The sound output module 752 may output audio data received from the wireless communication unit 710 in, for example, a call-signal reception mode, a call mode, a recording mode, a voice recognition mode, or a broadcast reception mode, or may output audio data stored in the memory unit 760.

The touchscreen panel 753 may convert variation in capacitance, caused by a user's touch on a specific region of a touchscreen, into electrical input signals.

The memory unit 760 may temporarily store programs for the processing and control of the controller 780, and input/output data (for example, telephone numbers, messages, audio data, still images, moving images and the like). For example, the memory unit 760 may store images captured by the camera 721, for example, pictures or moving images. For example, the memory unit 760 may store therein software, algorithm or mathematical formulae for the above-mentioned hand tremor correction.

The interface unit 770 serves as a path through which the lens moving apparatus is connected to an external device connected to the optical device 200A. The interface unit 770 may receive power or data from the external component, and may transmit the same to respective constituent elements inside the optical device 200A, or may transmit data inside the optical device 200A to the external component. For example, the interface unit 770 may include a wired/wireless headset port, an external charger port, a wired/wireless data port, a memory card port, a port for connection to a device equipped with an identification module, an audio input/output (I/O) port, a video input/output (I/O) port, an earphone port and the like.

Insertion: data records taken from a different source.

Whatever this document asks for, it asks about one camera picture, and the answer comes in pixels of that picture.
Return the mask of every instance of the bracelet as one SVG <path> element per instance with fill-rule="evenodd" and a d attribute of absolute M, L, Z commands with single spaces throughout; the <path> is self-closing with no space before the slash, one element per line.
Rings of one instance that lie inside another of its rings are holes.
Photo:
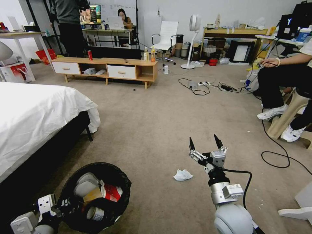
<path fill-rule="evenodd" d="M 276 58 L 277 61 L 279 62 L 276 66 L 278 67 L 280 65 L 280 58 Z"/>

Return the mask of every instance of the power strip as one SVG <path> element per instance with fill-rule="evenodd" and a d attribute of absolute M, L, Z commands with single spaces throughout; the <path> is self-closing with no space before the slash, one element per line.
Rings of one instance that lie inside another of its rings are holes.
<path fill-rule="evenodd" d="M 210 82 L 205 81 L 205 82 L 199 82 L 198 86 L 203 86 L 203 85 L 210 85 Z"/>

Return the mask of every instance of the gray shirt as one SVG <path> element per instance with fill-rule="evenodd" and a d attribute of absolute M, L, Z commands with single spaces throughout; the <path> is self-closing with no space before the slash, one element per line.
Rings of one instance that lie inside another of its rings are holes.
<path fill-rule="evenodd" d="M 60 23 L 80 24 L 78 6 L 89 8 L 87 0 L 51 0 L 51 3 L 51 13 L 57 16 Z"/>

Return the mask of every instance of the bed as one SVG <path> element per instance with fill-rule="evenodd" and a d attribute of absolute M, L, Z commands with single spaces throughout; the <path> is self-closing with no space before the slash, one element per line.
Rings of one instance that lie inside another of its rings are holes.
<path fill-rule="evenodd" d="M 91 140 L 100 124 L 97 105 L 64 86 L 0 82 L 0 107 L 3 202 L 18 196 L 17 191 L 27 201 L 32 193 L 23 193 L 40 186 L 43 173 L 62 160 L 83 131 Z"/>

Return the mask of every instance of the person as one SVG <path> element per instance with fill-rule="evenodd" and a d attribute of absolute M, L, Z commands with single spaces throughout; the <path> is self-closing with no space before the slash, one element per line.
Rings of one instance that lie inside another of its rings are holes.
<path fill-rule="evenodd" d="M 281 115 L 287 109 L 280 86 L 297 87 L 302 93 L 311 93 L 312 79 L 312 39 L 300 49 L 300 54 L 289 58 L 268 58 L 261 62 L 264 68 L 258 73 L 263 108 L 268 108 L 257 115 L 258 119 L 270 119 Z M 284 130 L 281 138 L 293 142 L 301 136 L 312 120 L 312 100 L 309 100 L 302 115 L 295 118 Z"/>
<path fill-rule="evenodd" d="M 131 19 L 126 16 L 126 12 L 124 9 L 120 8 L 117 12 L 117 15 L 120 16 L 123 20 L 123 25 L 125 29 L 132 29 L 133 23 L 131 22 Z M 119 45 L 122 46 L 129 46 L 129 38 L 128 37 L 118 37 L 119 38 Z M 130 41 L 133 40 L 133 33 L 130 32 Z"/>
<path fill-rule="evenodd" d="M 69 57 L 85 56 L 85 40 L 80 26 L 80 9 L 89 9 L 87 0 L 51 0 L 51 26 L 59 22 L 60 40 Z"/>

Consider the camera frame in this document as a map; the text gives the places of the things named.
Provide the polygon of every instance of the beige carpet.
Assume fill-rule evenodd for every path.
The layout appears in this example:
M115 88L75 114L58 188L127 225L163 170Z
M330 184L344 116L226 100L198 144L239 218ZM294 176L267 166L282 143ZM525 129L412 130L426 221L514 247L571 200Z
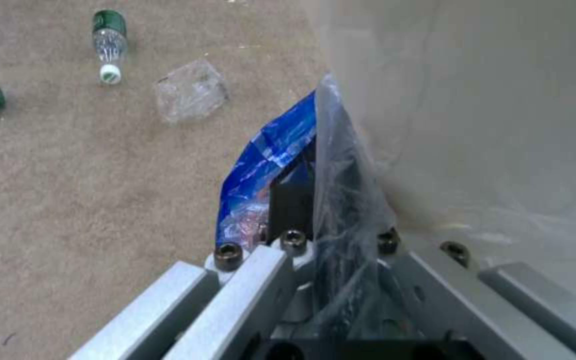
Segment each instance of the beige carpet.
M112 88L91 45L104 7L130 42ZM199 57L230 102L164 125L153 82ZM65 358L174 261L201 264L242 148L324 71L294 1L0 1L0 359Z

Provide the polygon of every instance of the bolt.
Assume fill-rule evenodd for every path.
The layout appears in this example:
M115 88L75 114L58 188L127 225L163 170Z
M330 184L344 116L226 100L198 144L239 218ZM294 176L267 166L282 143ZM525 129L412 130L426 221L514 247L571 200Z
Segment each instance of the bolt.
M299 230L286 230L279 236L281 250L291 258L303 255L306 252L306 234Z
M214 264L220 271L235 271L242 264L244 252L238 243L223 243L214 249Z
M468 268L468 262L471 260L471 253L466 246L456 241L444 241L439 246L439 249L448 254L455 262L458 262L462 267Z
M377 235L377 249L379 249L381 255L395 253L400 242L402 242L402 239L400 239L400 235L394 227L391 227L390 230Z

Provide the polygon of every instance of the metal bar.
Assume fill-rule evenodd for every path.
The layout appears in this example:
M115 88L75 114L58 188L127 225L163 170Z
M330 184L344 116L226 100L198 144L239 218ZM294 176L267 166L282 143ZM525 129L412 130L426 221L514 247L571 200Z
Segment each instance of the metal bar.
M571 292L522 262L482 271L479 278L576 351L576 296Z
M258 246L164 359L240 358L248 344L270 335L294 293L292 260Z
M179 261L70 358L160 358L218 290L217 274Z
M436 248L393 264L404 303L429 339L466 337L486 359L576 359L570 349Z

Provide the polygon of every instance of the blue plastic bag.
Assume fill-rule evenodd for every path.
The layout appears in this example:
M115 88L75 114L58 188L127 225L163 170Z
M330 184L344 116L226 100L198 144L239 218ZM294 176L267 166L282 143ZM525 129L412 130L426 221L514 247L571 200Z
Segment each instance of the blue plastic bag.
M315 93L266 124L247 144L224 180L215 243L254 248L259 224L268 217L268 185L313 141Z

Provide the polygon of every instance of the bottle label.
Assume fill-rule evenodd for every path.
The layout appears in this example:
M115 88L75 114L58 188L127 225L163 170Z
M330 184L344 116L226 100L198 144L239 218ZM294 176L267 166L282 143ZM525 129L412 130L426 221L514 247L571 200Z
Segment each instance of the bottle label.
M112 29L126 37L126 21L124 17L114 10L101 10L94 14L92 19L92 32L102 29Z

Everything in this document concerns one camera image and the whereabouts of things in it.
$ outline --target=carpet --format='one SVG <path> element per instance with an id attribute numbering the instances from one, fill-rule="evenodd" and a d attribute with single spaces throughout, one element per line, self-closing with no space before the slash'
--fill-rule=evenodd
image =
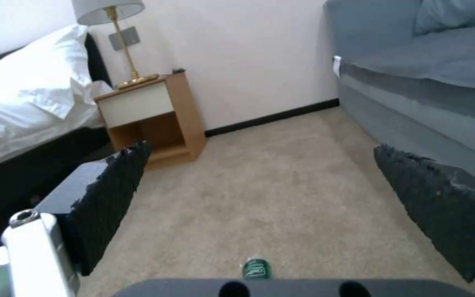
<path id="1" fill-rule="evenodd" d="M 144 174 L 79 296 L 148 278 L 428 278 L 475 292 L 408 218 L 341 108 L 212 137 L 190 164 Z"/>

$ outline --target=skirting board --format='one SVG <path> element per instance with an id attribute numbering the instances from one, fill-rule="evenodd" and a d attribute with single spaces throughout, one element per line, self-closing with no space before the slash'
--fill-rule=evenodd
<path id="1" fill-rule="evenodd" d="M 267 124 L 267 123 L 275 122 L 277 120 L 284 120 L 286 118 L 290 118 L 294 116 L 305 115 L 306 113 L 321 111 L 322 109 L 337 107 L 339 105 L 340 103 L 338 101 L 338 98 L 335 98 L 335 99 L 319 102 L 316 104 L 307 105 L 304 107 L 298 107 L 295 109 L 291 109 L 289 111 L 282 111 L 281 113 L 275 113 L 273 115 L 255 118 L 253 120 L 246 120 L 245 122 L 241 122 L 241 123 L 219 127 L 212 130 L 206 130 L 205 135 L 206 137 L 214 137 L 215 135 L 225 134 L 228 132 L 234 132 L 236 130 L 241 130 L 241 129 L 258 126 L 262 124 Z"/>

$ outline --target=hole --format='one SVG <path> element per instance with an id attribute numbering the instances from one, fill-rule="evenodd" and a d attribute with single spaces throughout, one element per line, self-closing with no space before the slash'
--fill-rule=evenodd
<path id="1" fill-rule="evenodd" d="M 341 297 L 371 297 L 368 290 L 358 282 L 345 282 L 340 286 Z"/>
<path id="2" fill-rule="evenodd" d="M 219 290 L 219 297 L 249 297 L 249 289 L 240 282 L 229 282 Z"/>
<path id="3" fill-rule="evenodd" d="M 27 211 L 23 211 L 21 214 L 17 215 L 17 219 L 18 220 L 24 220 L 26 218 L 30 218 L 30 216 L 32 216 L 32 211 L 27 210 Z"/>

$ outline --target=can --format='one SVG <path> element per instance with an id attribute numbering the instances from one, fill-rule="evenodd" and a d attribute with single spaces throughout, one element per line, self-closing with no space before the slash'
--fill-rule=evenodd
<path id="1" fill-rule="evenodd" d="M 243 278 L 246 280 L 268 280 L 271 277 L 271 267 L 265 259 L 249 258 L 243 265 Z"/>

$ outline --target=lampshade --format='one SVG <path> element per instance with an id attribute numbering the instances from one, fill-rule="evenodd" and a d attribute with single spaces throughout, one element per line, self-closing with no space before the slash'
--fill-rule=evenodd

The controller 780 may control the general operation of the optical device 200A. For example, the controller 780 may perform control and processing related to, for example, voice calls, data communication, and video calls.

The controller 780 may include a multimedia module 781 for multimedia playback. The multimedia module 781 may be embodied in the controller 180, or may be embodied separately from the controller 780.

The controller 780 may perform a pattern recognition process capable of recognizing writing input or drawing input carried out on a touchscreen as a character and an image, respectively.

The power supply unit 790 may supply power required to operate the respective constituent elements upon receiving external power or internal power under the control of the controller 780.

The features, configurations, effects and the like described above in the embodiments are included in at least one embodiment, but the invention is not limited only to the embodiments. In addition, the features, configurations, effects and the like exemplified in the respective embodiments may be combined with other embodiments or modified by those skilled in the art. Accordingly, content related to these combinations and modifications should be construed as falling within the scope of the disclosure.

INDUSTRIAL APPLICABILITY

The embodiments may be used in camera devices and optical instruments, which are capable of improving reliability of electrical connection between a terminal of a first circuit board and a terminal of a second circuit board of a moving unit.

Furthermore, the embodiments may be used in camera devices and optical instruments, which are capable of improving efficiency of radiation of heat generated by a heat generation source of an OIS moving unit.